Double authentication in web client

Copper Contributor

Every time I log in to the WVD web client I first get to sign in with the Office 365/AzureAD login experience (with MFA) but when I get to the landing pange and click on my Desktop in the web client I get prompted for e-mail and password once more.

Why am I getting double logins? In the remote desktop client things seems to be full SSO.

5 Replies

@Anders Gidlund : The reason for the double prompt is that--as you mention--the first authentication is the Azure AD (which we never see), but then the second prompt is the Windows login prompt. Windows doesn't accept a token for login, and because we only receive a token from Azure AD, we cannot immediately supply credentials so must prompt again.

 

You might see that in the other Remote Desktop client things seem to be "full SSO" if you select "Remember my password." If you would like, you can save your Windows login credentials as a password through your browser's Password management vault to get the same experience.

@Christian_Montoya : Do you know what the plans are when it comes to supporting SSO in WVD? 

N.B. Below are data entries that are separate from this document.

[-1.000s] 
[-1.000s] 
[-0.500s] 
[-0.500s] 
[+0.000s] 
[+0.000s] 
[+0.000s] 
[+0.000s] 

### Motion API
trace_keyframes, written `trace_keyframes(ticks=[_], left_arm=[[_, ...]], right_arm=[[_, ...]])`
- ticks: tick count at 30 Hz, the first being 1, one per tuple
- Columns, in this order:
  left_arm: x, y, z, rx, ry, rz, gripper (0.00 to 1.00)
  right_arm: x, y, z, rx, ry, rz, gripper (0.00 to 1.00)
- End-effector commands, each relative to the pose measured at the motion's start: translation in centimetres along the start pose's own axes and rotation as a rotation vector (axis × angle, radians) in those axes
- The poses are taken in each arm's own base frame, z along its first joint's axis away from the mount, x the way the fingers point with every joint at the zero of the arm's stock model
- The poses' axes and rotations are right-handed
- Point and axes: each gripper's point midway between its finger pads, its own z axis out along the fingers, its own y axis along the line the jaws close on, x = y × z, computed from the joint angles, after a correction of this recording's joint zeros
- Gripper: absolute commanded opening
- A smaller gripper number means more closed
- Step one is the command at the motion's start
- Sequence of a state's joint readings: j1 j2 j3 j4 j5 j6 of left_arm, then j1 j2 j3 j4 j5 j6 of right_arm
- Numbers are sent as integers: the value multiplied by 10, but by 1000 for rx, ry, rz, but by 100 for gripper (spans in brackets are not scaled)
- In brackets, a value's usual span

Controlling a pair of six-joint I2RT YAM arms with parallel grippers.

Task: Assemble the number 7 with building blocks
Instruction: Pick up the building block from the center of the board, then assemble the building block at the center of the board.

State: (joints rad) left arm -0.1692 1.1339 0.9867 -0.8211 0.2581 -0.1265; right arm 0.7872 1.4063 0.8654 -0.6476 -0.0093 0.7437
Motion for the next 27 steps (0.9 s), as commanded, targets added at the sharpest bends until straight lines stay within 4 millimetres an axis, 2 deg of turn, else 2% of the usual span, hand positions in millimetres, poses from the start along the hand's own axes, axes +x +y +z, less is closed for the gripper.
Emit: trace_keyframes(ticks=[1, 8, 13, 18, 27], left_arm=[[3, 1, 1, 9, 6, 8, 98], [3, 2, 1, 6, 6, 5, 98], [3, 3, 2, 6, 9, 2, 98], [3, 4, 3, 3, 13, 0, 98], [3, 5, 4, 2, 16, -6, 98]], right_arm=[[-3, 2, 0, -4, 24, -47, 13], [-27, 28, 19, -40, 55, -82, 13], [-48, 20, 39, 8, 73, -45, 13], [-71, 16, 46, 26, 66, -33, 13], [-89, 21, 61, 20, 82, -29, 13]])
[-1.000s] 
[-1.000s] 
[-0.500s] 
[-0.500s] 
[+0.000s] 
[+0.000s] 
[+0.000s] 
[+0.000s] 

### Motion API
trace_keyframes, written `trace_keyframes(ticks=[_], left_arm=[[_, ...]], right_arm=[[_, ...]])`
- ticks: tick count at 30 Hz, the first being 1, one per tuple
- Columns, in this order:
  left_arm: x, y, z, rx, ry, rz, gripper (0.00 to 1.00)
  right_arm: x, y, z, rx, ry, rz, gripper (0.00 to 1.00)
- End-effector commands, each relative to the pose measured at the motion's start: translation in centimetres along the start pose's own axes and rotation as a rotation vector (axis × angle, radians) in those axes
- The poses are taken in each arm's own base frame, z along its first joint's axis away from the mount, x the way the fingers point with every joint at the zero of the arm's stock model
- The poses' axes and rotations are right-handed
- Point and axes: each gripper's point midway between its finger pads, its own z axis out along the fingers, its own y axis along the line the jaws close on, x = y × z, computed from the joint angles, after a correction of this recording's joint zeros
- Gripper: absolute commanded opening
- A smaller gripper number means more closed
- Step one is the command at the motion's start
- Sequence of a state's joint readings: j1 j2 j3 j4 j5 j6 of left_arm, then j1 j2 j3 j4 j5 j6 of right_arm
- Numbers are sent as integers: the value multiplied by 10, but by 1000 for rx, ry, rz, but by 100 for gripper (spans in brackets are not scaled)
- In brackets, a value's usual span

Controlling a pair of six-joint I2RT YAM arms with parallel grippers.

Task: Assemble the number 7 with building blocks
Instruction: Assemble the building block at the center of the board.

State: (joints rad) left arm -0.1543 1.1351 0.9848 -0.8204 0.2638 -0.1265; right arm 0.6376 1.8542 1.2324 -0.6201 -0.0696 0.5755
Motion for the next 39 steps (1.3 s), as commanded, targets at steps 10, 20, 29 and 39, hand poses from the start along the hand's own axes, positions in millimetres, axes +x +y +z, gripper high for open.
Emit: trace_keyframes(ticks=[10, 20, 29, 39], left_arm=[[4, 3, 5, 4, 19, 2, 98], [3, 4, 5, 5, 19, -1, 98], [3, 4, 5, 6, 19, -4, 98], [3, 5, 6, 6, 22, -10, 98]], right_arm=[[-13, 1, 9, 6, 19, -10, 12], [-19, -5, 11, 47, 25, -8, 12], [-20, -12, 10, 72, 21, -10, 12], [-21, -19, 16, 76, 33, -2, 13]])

I mean it is kind of supported now, if you log into your portal and have SSO enabled, it let's you right in.  We are using Azure SSO in our environment and it works nicely.  As @Christian_Montoya stated, the local RDS login cannot accept tokens.  That's been my experience with other deployments I've done in the RDS tech as well.

@Thomas Aure 

 

Seems like there is official documentation now. If you are willing to roll out/leverage ADFS, you can set up SSO using this method -> Configure AD FS single sign-on for Azure Virtual Desktop 

 

I was able to implement it with a test environment in Azure on a single subnet with dedicated VMs for ADCS, ADDS, ADFS and one workstation. VM images used were Windows Server 2022 and Windows 10 21H1. AVD was set up with one session host with Windows 11. I used the certificate method to configure the key vault for AVD. To set up the prerequisites, I followed the Hybrid AD Certificate Trust model for Windows Hello for Business (WHfB) found here -> Hybrid Azure AD joined Windows Hello for Business Certificate Trust New Installation  . If you fully configure WHfB, you can reuse the enrollment certificate template to deploy the ADFS SSO certificate.

 

It took a bit of work to set it up so if you bump into issues, just reply to me and i'll try to help the best way i can.